In the next step, lung regions were identified (Fig. 1, second row). At end-expiration they included all pixels with values higher than 25 % of the maximum pixel value in the image. Lung regions for tidal breathing included all pixels in the tidal image that were higher than 20 % of the maximum value in the image. Regions were considered to be overinflated, if they belonged to those image pixels that were selected in lung regions at end-expiration but at the same time not ventilated during tidal ventilation and therefore not identified in the tidal image-based regions (Fig. 1, third row). Regions were considered to undergo cyclic alveolar collapse and reopening if they were ventilated during tidal breathing but collapsed at end-expiration (Fig. 1, fourth row). Finally, regions were considered to be recruited compared to the reference PEEP step, if they were included in the lung regions at end-expiration at the current PEEP step but not at the reference PEEP (Fig. 1, fifth row). A reference PEEP step was used exclusively for calculation of recruited regions. Apparently, if a high PEEP level or a PEEP after the recruitment maneuver was selected as reference PEEP, on comparison there were fewer recruited regions.

As the EIT images were reconstructed against the baseline frame with the lowest impedance values during zero PEEP, the amplitude of noise at a PEEP level of 3 cmH2O may have the same level as impedance values in the images of end-expirations. Therefore, we considered the reference PEEP to be at 6 cmH2O and calculated the regions exhibiting overinflation, cyclic collapse/reopening and recruitment at PEEP in the range of 9 to 30 cmH2O.

Data were processed with MATLAB (Ver. 7.2, MathWorks Inc., Natick, MA, USA). The absolute number of pixels of the different conditions were presented as the percentage of the total number of lung pixels. Lung regions at end-expiration in the highest PEEP level was used to calculate the total number of lung pixels. The Lilliefors test was used to evaluate the distribution of all data. For data that were not normally distributed, results were expressed as median and interquartile range. For normally distributed data, results were expressed as mean and standard deviation. Pearson’s linear correlation was calculated to assess the correlation between the number of recruited pixels and PaO2/FiO2. A p value <0.05 was considered statistically significant.
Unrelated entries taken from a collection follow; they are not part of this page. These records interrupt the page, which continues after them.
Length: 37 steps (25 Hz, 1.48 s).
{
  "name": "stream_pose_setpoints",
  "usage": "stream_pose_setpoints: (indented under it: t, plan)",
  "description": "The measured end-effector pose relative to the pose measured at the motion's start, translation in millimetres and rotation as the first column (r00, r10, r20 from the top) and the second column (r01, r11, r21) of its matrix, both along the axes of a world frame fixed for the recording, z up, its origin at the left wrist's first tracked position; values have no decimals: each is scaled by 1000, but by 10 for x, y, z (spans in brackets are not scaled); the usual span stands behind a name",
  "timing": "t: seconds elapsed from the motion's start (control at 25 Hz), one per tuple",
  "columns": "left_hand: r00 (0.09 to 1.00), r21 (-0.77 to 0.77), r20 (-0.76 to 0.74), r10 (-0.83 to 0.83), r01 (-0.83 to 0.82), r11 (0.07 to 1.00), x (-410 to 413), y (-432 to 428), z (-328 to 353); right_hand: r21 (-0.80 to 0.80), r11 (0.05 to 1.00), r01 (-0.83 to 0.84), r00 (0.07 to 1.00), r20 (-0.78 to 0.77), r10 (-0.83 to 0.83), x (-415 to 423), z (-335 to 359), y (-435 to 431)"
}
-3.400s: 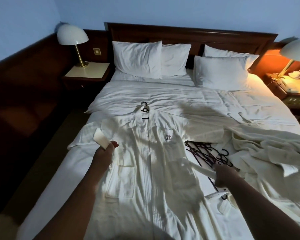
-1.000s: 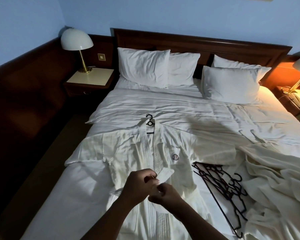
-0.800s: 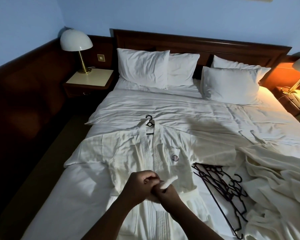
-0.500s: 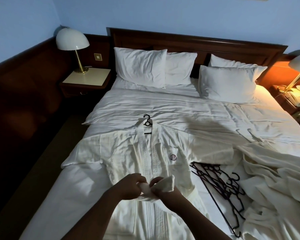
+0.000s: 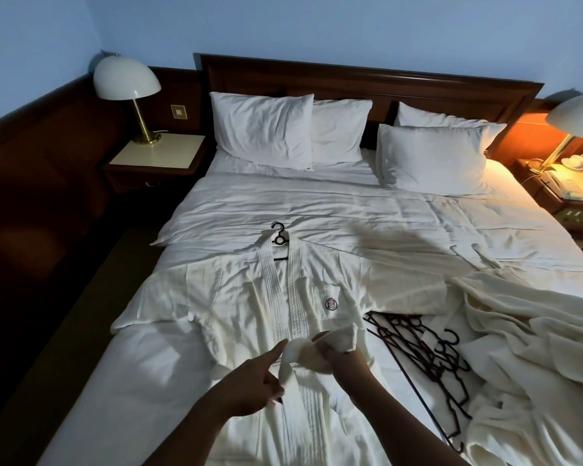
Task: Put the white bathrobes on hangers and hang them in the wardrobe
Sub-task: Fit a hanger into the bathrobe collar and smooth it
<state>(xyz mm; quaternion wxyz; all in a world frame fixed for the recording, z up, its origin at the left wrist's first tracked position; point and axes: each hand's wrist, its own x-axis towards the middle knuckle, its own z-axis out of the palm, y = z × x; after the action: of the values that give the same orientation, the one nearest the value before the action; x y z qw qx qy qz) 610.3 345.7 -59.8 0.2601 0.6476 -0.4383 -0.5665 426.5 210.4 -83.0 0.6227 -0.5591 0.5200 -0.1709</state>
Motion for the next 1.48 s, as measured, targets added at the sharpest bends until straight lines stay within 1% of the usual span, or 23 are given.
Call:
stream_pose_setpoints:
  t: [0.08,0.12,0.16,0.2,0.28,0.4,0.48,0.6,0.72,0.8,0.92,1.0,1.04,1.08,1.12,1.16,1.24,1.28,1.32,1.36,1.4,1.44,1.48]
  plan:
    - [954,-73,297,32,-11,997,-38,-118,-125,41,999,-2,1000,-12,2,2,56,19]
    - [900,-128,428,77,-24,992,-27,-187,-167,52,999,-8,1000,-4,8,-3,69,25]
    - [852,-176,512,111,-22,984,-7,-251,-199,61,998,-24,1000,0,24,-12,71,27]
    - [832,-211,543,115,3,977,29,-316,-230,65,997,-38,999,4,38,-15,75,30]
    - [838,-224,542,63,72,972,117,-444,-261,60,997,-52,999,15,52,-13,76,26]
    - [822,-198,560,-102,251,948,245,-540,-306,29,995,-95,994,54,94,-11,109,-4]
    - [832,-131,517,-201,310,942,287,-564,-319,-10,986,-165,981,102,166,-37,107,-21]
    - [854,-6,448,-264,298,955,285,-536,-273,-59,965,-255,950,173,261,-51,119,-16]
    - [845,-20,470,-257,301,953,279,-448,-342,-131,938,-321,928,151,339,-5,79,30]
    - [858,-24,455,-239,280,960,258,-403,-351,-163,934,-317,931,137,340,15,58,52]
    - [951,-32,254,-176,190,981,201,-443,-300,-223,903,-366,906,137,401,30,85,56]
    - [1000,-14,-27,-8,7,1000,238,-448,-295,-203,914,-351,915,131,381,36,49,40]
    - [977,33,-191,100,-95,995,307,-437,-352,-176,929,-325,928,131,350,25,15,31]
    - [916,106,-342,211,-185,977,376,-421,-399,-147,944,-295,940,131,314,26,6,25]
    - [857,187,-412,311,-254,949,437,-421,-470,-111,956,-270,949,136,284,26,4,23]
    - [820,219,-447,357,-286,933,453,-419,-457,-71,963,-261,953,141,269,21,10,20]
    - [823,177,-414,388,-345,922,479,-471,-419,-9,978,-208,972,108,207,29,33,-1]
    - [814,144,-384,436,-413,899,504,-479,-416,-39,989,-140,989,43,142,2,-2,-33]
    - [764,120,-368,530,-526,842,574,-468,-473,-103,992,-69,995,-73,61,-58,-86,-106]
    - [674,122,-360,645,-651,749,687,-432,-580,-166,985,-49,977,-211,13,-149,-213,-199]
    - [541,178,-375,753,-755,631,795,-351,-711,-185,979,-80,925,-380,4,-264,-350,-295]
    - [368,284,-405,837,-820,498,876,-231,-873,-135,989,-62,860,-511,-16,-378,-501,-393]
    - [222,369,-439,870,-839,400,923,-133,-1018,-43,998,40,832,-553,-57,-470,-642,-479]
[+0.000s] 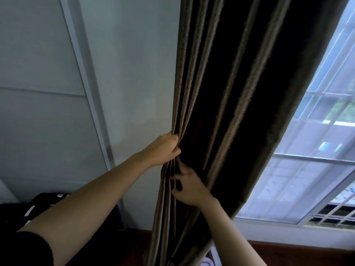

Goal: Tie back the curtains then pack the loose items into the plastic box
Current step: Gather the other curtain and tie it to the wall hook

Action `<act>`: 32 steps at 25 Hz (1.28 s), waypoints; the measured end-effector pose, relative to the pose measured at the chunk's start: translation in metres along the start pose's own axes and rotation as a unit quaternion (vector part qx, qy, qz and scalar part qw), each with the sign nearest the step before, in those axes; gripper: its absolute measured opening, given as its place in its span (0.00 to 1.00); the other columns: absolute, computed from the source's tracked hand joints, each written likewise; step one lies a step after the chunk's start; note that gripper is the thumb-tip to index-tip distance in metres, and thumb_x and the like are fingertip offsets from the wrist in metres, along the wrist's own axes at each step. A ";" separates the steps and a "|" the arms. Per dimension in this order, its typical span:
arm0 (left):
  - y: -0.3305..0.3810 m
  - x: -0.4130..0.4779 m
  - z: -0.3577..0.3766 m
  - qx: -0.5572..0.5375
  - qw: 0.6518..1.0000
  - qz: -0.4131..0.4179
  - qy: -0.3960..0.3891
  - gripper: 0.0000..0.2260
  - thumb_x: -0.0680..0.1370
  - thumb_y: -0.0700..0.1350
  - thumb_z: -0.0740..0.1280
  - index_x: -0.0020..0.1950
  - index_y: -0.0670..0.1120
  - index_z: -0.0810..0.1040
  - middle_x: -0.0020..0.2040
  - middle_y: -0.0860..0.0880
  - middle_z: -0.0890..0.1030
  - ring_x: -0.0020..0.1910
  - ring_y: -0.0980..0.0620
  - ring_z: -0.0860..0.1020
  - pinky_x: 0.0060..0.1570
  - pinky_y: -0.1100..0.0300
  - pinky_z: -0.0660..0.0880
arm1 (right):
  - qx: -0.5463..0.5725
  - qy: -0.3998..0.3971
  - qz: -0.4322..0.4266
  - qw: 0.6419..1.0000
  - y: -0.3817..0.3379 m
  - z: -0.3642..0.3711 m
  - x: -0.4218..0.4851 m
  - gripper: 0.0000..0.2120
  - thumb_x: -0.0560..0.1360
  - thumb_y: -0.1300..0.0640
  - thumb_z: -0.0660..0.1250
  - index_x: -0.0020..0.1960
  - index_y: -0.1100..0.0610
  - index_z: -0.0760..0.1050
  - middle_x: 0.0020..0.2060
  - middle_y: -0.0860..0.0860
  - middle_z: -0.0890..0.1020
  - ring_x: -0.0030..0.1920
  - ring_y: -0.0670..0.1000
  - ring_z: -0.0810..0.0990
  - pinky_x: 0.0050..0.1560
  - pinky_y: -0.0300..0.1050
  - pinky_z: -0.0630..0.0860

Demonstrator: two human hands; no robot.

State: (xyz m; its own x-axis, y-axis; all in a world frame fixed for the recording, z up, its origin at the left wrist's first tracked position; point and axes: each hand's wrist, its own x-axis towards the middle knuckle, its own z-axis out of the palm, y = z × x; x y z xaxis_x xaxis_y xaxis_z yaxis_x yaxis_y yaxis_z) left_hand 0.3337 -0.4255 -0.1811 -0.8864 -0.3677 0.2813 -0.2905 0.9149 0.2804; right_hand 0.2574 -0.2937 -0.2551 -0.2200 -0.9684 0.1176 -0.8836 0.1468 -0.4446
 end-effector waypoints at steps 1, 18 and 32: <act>-0.005 -0.003 -0.003 -0.009 1.000 0.003 -0.004 0.06 0.77 0.43 0.60 0.44 0.40 0.69 0.43 0.47 0.72 0.45 0.43 0.76 0.44 0.53 0.72 | 0.006 0.095 0.006 0.995 0.000 -0.018 0.002 0.22 0.71 0.57 0.67 0.65 0.58 0.74 0.77 0.58 0.45 0.75 0.59 0.55 0.72 0.41 0.53; -0.011 -0.036 0.030 -0.428 0.877 -0.059 0.209 0.40 0.76 0.39 0.65 0.73 0.64 0.42 0.59 0.49 0.78 0.54 0.54 0.80 0.54 0.65 0.76 | 0.067 0.089 0.041 0.993 0.013 0.012 -0.001 0.34 0.74 0.62 0.62 0.77 0.58 0.53 0.76 0.51 0.51 0.74 0.52 0.61 0.73 0.40 0.58; 0.018 0.014 -0.012 -0.282 0.938 -0.145 -0.138 0.25 0.75 0.37 0.61 0.70 0.50 0.63 0.46 0.51 0.76 0.44 0.52 0.77 0.44 0.57 0.77 | 0.077 0.053 0.029 0.995 0.023 0.052 -0.028 0.35 0.75 0.54 0.60 0.77 0.54 0.49 0.77 0.49 0.50 0.75 0.51 0.56 0.75 0.47 0.57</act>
State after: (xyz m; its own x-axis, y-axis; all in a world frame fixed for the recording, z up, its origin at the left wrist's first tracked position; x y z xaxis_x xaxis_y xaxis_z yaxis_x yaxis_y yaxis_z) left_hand 0.3199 -0.4163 -0.1615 -0.8818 -0.4591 -0.1079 -0.3655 0.5206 0.7716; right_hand 0.2651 -0.2736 -0.3148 -0.3188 -0.9313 0.1764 -0.7964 0.1623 -0.5826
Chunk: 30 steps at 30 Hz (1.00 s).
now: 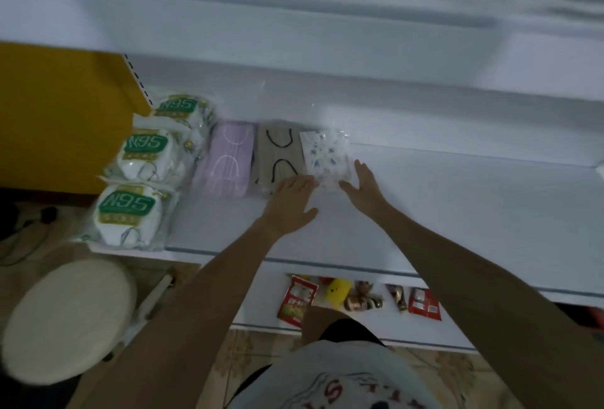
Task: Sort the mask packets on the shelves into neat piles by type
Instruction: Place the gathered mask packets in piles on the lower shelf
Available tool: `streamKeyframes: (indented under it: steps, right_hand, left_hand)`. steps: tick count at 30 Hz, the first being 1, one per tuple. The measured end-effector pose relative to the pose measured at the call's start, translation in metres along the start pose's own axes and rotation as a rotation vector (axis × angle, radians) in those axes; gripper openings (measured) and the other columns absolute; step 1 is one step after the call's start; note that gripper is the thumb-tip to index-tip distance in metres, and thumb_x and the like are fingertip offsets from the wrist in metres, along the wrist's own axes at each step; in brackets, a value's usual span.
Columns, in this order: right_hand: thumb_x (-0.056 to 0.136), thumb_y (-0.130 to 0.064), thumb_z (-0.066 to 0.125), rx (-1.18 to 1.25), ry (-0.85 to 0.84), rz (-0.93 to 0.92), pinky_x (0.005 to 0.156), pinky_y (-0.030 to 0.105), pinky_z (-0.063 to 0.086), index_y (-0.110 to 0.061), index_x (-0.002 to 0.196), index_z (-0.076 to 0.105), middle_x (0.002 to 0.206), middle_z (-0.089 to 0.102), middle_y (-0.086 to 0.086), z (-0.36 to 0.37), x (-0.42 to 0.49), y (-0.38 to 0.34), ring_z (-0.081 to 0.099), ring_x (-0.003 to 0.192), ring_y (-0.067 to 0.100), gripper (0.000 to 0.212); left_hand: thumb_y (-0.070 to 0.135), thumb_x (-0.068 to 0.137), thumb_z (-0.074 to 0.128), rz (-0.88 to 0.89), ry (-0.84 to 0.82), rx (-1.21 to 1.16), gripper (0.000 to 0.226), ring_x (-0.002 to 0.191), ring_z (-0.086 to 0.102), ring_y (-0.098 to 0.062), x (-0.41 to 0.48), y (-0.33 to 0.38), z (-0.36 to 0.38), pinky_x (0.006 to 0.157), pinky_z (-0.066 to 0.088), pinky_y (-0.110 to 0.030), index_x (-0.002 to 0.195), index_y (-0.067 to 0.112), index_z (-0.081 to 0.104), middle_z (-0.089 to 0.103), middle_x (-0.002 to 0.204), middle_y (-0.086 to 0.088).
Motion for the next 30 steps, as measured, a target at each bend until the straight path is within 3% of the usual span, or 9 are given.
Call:
streamKeyframes:
  steps: [4,7,9,11,13,16,19,23,30]
  right_hand:
    - [0.095,-0.024,0.050,-0.103,0.033,-0.192,0.117,0.035,0.010,-0.011,0.148,0.018,0.156,0.012,0.010,0.006,-0.079,-0.030,0.010,0.145,0.024,0.063]
    - [0.095,-0.019,0.052,-0.101,0.068,-0.395,0.115,0.028,0.014,-0.008,0.144,0.029,0.152,0.025,0.011,0.003,-0.142,-0.066,0.021,0.142,0.023,0.056]
    - [0.092,-0.023,0.052,-0.123,0.105,-0.555,0.114,0.023,0.019,-0.007,0.140,0.037,0.148,0.034,0.010,-0.006,-0.178,-0.095,0.029,0.138,0.017,0.052]
    - [0.090,-0.026,0.050,-0.170,0.151,-0.678,0.110,0.010,0.018,-0.008,0.137,0.044,0.142,0.040,0.004,-0.024,-0.209,-0.129,0.030,0.131,0.004,0.051]
    - [0.090,-0.029,0.050,-0.218,0.190,-0.763,0.106,0.004,0.018,-0.012,0.135,0.047,0.137,0.043,-0.004,-0.046,-0.236,-0.166,0.033,0.127,0.000,0.048]
    - [0.091,-0.030,0.049,-0.251,0.316,-0.849,0.099,0.008,0.029,-0.019,0.131,0.051,0.126,0.047,-0.013,-0.086,-0.275,-0.224,0.043,0.118,0.001,0.042]
    - [0.091,-0.030,0.047,-0.256,0.449,-0.944,0.088,0.012,0.036,-0.014,0.128,0.054,0.112,0.051,-0.012,-0.125,-0.302,-0.274,0.048,0.101,-0.002,0.041]
    - [0.093,-0.023,0.050,-0.187,0.482,-0.852,0.084,0.017,0.040,-0.020,0.126,0.054,0.109,0.055,-0.010,-0.162,-0.299,-0.311,0.053,0.096,0.003,0.034]
    - [0.093,-0.022,0.053,-0.144,0.391,-0.601,0.083,0.020,0.039,-0.022,0.122,0.056,0.110,0.059,-0.003,-0.187,-0.238,-0.340,0.055,0.098,0.010,0.029]
  left_hand:
    - [0.030,0.091,0.051,0.048,0.025,-0.083,0.054,0.133,0.036,-0.028,-0.064,0.006,-0.041,0.110,0.022,-0.035,0.138,0.007,0.040,0.039,0.144,-0.012]
    - [0.031,0.087,0.047,0.131,0.102,-0.134,0.053,0.126,0.046,-0.030,-0.110,0.012,-0.084,0.104,0.033,-0.034,0.132,0.003,0.048,0.046,0.139,-0.015]
    - [0.033,0.088,0.046,0.221,0.197,-0.123,0.051,0.119,0.054,-0.029,-0.132,0.016,-0.118,0.097,0.043,-0.037,0.127,0.002,0.053,0.051,0.135,-0.015]
    - [0.033,0.087,0.044,0.317,0.281,-0.114,0.049,0.116,0.056,-0.025,-0.146,0.021,-0.156,0.092,0.049,-0.035,0.125,0.003,0.056,0.055,0.131,-0.014]
    - [0.031,0.087,0.044,0.393,0.355,-0.100,0.048,0.117,0.051,-0.018,-0.156,0.029,-0.197,0.095,0.044,-0.028,0.125,0.004,0.056,0.055,0.132,-0.012]
    - [0.029,0.089,0.045,0.497,0.484,-0.015,0.044,0.114,0.052,-0.016,-0.169,0.047,-0.256,0.093,0.041,-0.023,0.125,0.007,0.057,0.057,0.131,-0.007]
    - [0.028,0.091,0.046,0.569,0.605,0.023,0.041,0.114,0.051,-0.015,-0.174,0.062,-0.309,0.094,0.041,-0.023,0.126,0.009,0.057,0.058,0.128,-0.006]
    - [0.032,0.092,0.041,0.492,0.666,0.022,0.045,0.120,0.046,-0.014,-0.163,0.056,-0.364,0.096,0.036,-0.021,0.132,0.011,0.051,0.054,0.133,-0.004]
    - [0.026,0.095,0.049,0.062,0.480,-0.049,0.045,0.131,0.038,-0.024,-0.100,-0.016,-0.401,0.108,0.031,-0.036,0.138,0.014,0.042,0.041,0.143,-0.007]
Point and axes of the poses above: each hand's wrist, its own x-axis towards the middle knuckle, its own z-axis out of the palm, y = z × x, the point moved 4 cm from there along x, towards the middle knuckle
ARDS was successfully induced by repeated bronchoalveolar lavage in all 10 pigs. MAP decreased during PEEP increments; heart rate, CVP and PAWP increased along with PEEP, as shown in Table 1. In addition, plateau pressure (Pplat) and tidal volume (VT) are also summarized in Table 1.

Table 1 Hemodynamic and respiratory mechanism parameters

Figure 2 shows regions exhibiting overinflation, cyclic collapse/reopening and recruitment identified in one pig. The white, overinflated regions existed already at the PEEP of 9 cmH2O and increased together with PEEP. The red regions disappeared at PEEP levels higher than 18 cmH2O, which implied that lower PEEP levels might cause cyclic tidal collapse and reopening of alveoli. The rate of increase in recruited blue regions (compared to PEEP = 6 cmH2O) decreased with PEEP. Although the numbers of pixels of these three regions differed individually, the trends in their changes with PEEP were similar in all 10 pigs (Fig. 3, left). PaO2/FiO2 increased with PEEP increments, while respiratory system compliance reached its highest value at about 12 to 21 cmH2O (Fig. 3, right).

Fig. 2

Regions that were identified as overdistended (white), recruited (blue) and tidally recruited/derecruited (red) during the incremental positive end-expiratory pressure (PEEP) trial in one pig. PEEP increased from 9 to 30 cmH2O. Recruited regions were calculated compared to a PEEP of 6 cmH2O. Lung regions are outlined in yellow. Percentage values at the bottom of each sub-figure were calculated by dividing theabsolute number of pixels of the different conditions by the total number of lung pixels

Fig. 3

Summary of results obtained in all 10 pigs during the incremental positive end-expiratory pressure (PEEP) trial. Left number of pixels in overinflated (black solid line), recruited (blue broken line) and tidally recruited/derecruited (red broken line) regions divided by total number of lung pixels in percentage (medians and half interquartile ranges). Recruited regions were calculated compared to a PEEP of 6 cmH2O. The partial pressure of O2 in arterial blood/fraction of inspired oxygen (PaO 2 /FiO 2 ) ratio (blue stars) and respiratory system compliance (Crs, red circles) are presented as median and half-interquartile ranges

The coefficient for correlation between the number of recruited pixels and PaO2/FiO2 was 0.89 ± 0.12 (p = 0.02); between the number of overinflated pixels and PAWP it was 0.84 ± 0.16 (p < 0.05). There was no significant correlation between the number of overinflated pixels and Crs (p > 0.05).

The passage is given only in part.